* Problem *
Using the listing below, please print exactly the lines from the one with "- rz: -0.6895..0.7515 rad" through the one with "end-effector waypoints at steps". Leave out every picture.

* Records supplied *
:::

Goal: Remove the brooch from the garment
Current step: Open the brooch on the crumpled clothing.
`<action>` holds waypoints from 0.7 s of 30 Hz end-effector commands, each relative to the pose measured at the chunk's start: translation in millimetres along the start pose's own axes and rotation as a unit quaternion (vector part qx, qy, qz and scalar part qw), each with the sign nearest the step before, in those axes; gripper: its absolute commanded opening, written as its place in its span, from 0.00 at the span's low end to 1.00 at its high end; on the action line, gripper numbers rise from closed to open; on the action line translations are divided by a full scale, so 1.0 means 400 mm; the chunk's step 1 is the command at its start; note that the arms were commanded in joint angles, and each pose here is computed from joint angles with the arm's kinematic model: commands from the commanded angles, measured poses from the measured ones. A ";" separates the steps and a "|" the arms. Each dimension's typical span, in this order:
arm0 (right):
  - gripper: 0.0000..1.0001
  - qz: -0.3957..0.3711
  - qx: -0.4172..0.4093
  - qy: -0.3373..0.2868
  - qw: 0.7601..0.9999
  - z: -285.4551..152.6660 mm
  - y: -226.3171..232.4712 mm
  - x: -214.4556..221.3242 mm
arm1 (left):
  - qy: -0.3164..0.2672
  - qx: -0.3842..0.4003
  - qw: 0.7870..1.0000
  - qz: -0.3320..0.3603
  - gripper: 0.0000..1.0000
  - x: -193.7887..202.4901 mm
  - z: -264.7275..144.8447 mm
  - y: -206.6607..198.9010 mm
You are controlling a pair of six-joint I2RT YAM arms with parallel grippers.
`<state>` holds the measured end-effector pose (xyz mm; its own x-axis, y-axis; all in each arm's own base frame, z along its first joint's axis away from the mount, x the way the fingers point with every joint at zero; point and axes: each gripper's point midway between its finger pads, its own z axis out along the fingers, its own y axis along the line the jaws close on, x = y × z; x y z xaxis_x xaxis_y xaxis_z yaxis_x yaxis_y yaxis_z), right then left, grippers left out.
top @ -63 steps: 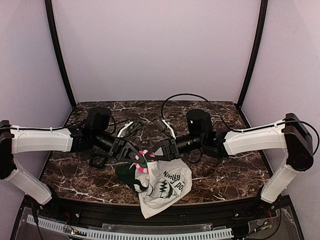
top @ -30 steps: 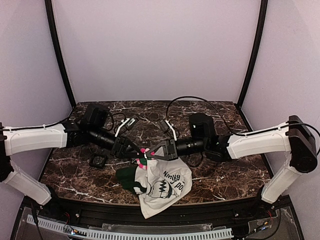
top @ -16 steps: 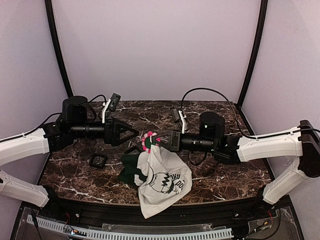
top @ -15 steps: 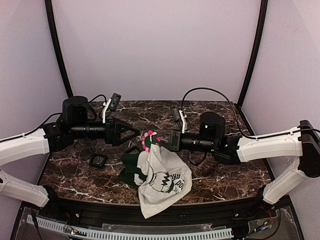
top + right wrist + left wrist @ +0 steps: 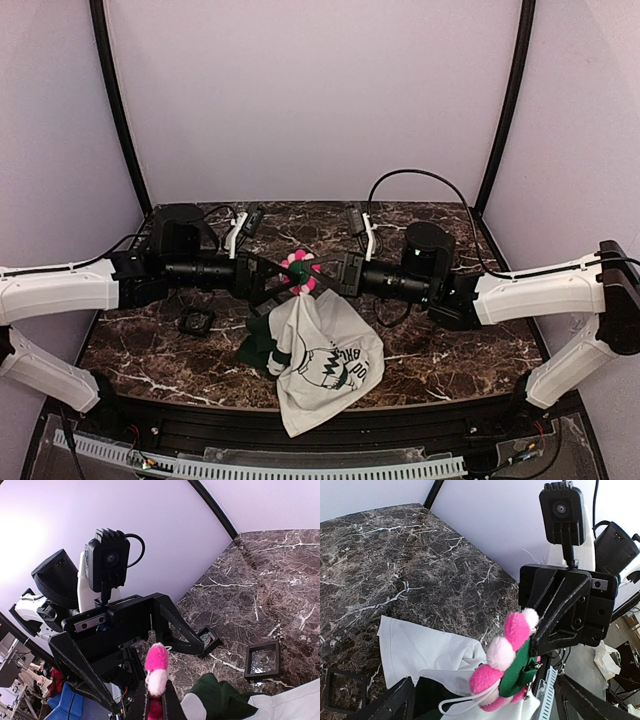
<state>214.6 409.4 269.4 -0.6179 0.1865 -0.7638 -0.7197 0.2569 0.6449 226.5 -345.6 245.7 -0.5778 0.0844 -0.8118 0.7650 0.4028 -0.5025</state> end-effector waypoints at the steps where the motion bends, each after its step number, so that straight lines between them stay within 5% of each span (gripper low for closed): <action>1: 0.00 -0.012 -0.019 -0.031 0.999 -0.009 0.036 -0.038 | -0.017 0.021 1.000 0.002 0.99 -0.026 0.002 -0.026; 6: 0.00 -0.015 -0.011 -0.026 0.999 -0.005 0.033 -0.040 | -0.016 0.028 0.999 -0.002 0.90 -0.010 0.004 -0.028; 11: 0.00 -0.016 -0.017 -0.011 1.000 0.002 0.036 -0.027 | -0.019 0.036 0.999 -0.007 0.66 -0.009 0.010 -0.030; 21: 0.00 -0.011 -0.014 -0.003 1.000 0.004 0.033 -0.021 | -0.007 0.056 0.998 -0.012 0.56 0.009 0.023 -0.038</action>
<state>213.9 409.9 266.1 -0.6214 0.1713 -0.7645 -0.7188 0.2637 0.6433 221.8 -357.2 253.7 -0.5881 0.0476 -0.8074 0.7729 0.3273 -0.5436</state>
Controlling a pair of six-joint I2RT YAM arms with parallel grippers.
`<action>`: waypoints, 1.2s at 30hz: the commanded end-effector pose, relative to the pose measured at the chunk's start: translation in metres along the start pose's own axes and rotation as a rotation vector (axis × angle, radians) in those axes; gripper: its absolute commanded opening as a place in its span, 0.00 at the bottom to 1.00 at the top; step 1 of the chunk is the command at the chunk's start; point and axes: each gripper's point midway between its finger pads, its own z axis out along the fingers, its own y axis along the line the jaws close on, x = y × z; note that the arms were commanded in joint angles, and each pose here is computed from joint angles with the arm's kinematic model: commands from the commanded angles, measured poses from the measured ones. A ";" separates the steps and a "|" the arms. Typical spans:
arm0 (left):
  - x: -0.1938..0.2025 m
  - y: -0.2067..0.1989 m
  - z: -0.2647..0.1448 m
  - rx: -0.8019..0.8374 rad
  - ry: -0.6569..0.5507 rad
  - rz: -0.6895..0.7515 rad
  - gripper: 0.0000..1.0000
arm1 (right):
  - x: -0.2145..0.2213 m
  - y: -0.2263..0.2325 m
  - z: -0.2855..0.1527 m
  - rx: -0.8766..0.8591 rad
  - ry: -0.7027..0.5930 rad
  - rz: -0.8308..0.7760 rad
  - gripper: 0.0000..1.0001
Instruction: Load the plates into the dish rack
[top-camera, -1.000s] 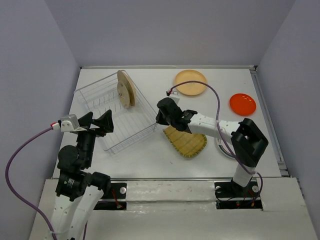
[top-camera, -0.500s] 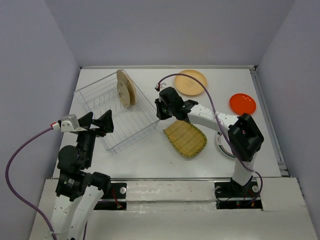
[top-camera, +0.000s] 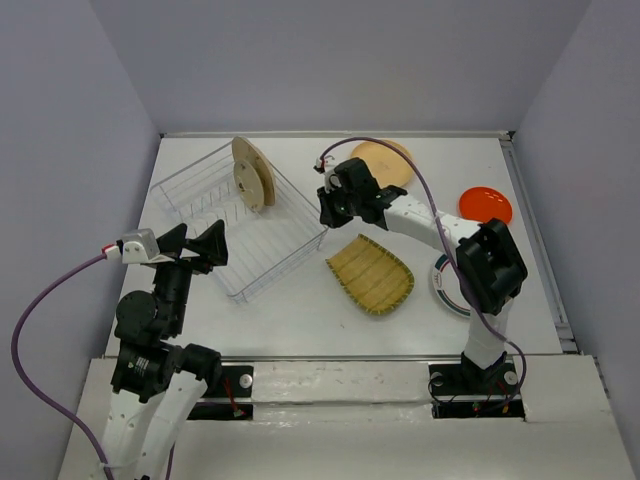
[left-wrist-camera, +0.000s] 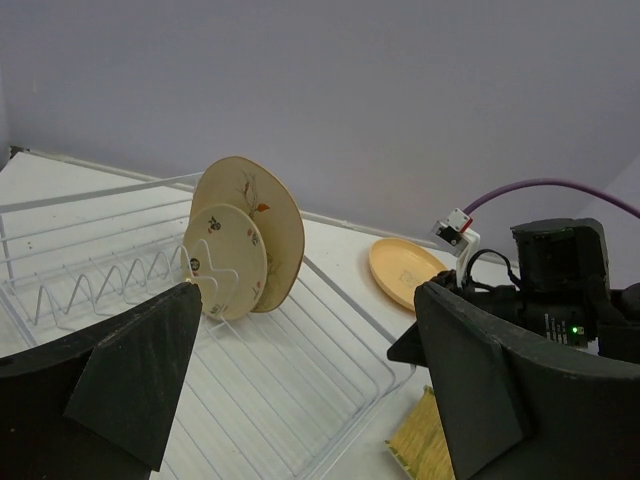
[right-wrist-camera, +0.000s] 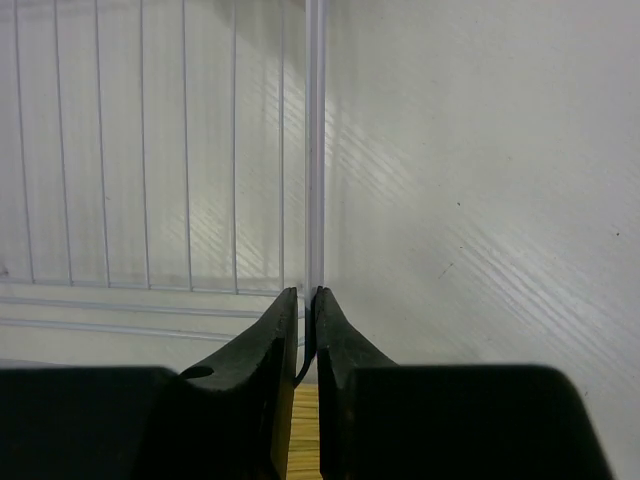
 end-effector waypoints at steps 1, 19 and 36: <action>-0.007 -0.005 0.005 0.021 -0.039 -0.009 0.99 | -0.013 0.005 -0.015 -0.081 -0.033 -0.112 0.07; -0.007 -0.007 0.003 0.034 -0.041 -0.016 0.99 | -0.086 -0.013 -0.081 0.028 -0.275 0.101 0.82; -0.021 -0.025 -0.012 0.133 -0.088 -0.040 0.99 | 0.130 -0.343 -0.292 0.821 -0.644 1.220 0.71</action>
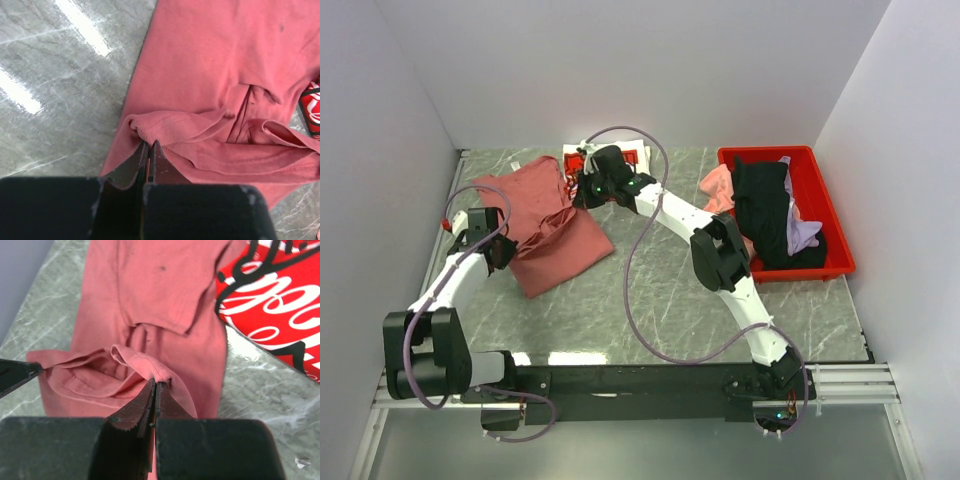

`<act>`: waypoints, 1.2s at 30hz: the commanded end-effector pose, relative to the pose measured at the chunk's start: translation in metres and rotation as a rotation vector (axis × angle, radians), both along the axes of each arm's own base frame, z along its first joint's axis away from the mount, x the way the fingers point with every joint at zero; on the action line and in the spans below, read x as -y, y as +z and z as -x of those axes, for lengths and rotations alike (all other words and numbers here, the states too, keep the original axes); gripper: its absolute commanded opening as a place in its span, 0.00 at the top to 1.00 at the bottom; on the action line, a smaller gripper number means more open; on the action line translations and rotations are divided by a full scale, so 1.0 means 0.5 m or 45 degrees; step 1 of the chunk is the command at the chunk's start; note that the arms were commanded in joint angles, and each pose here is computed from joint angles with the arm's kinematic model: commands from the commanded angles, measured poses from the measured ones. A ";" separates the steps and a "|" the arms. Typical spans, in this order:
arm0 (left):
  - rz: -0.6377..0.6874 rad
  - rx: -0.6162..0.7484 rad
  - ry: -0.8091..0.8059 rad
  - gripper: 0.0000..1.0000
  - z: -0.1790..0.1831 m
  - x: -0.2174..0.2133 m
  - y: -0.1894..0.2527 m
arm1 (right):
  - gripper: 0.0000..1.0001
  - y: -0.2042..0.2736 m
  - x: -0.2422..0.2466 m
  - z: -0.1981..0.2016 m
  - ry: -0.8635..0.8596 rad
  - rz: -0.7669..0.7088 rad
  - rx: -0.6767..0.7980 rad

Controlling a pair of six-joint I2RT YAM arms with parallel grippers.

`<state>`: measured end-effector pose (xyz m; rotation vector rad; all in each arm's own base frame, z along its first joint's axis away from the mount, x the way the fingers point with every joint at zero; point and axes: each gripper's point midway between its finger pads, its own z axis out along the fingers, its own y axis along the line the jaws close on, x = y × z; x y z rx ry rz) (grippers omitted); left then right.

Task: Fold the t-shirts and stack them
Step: Fold the tshirt

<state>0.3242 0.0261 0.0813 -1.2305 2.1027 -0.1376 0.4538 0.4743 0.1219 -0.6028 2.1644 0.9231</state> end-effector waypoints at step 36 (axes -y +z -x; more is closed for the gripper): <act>0.306 -0.048 -0.053 0.09 0.206 0.096 -0.094 | 0.14 -0.050 0.199 0.190 -0.132 0.140 -0.294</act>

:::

* Expected answer *
  - rz: -0.6895..0.7515 rad
  - gripper: 0.0000..1.0000
arm1 (right):
  - x: -0.2145..0.2213 m
  - y: -0.2263..0.2325 m
  - z: -0.2855..0.1527 m
  - rx: -0.8766..0.8591 rad
  - ry: -0.7027..0.5930 rad
  - rz: -0.8308..0.7760 rad
  - gripper: 0.0000..1.0001
Instruction: Load the plates into the dish rack
[top-camera, -1.000s] 
[top-camera, -0.500s] 
[top-camera, +0.000s] 
[left-wrist-camera, +0.000s] 
[right-wrist-camera, +0.000s] 
 end-effector waypoints at steps 1, 19 and 36: <action>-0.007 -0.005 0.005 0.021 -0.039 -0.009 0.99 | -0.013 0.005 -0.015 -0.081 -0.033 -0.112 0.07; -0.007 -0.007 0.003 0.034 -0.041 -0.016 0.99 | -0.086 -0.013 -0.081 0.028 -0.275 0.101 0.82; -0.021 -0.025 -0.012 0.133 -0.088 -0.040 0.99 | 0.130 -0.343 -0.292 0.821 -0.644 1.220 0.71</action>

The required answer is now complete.